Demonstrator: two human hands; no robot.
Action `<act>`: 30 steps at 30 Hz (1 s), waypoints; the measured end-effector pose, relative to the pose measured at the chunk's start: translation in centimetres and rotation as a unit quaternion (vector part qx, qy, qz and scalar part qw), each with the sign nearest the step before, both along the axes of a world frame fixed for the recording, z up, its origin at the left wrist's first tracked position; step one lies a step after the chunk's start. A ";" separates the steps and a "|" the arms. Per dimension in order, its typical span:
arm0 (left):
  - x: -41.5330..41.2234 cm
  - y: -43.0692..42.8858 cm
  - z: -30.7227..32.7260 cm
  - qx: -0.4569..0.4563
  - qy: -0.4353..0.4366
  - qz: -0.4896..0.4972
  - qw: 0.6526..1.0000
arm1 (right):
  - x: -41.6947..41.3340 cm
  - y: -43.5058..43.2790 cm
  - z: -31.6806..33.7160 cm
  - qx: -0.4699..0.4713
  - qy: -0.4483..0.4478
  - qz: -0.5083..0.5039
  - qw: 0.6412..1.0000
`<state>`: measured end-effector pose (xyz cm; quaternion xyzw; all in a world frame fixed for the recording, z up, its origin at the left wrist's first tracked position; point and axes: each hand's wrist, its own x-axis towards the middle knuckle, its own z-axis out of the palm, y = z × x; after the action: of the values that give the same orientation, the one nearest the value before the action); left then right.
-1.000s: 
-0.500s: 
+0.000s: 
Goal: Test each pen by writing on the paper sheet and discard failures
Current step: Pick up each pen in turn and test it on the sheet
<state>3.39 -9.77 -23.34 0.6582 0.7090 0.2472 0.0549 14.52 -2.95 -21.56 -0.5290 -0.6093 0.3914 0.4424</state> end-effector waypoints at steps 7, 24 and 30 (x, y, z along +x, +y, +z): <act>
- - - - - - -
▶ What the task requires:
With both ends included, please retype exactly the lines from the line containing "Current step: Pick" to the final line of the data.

▶ The answer:
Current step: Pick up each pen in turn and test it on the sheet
<state>3.39 -9.77 -23.34 0.6582 0.7090 0.2472 0.0549 14.52 -2.95 -21.56 -0.5290 -0.6093 0.3914 0.4424</state> end-effector waypoints at steps 7, 24 and 30 (x, y, z along +x, +y, +z): <act>

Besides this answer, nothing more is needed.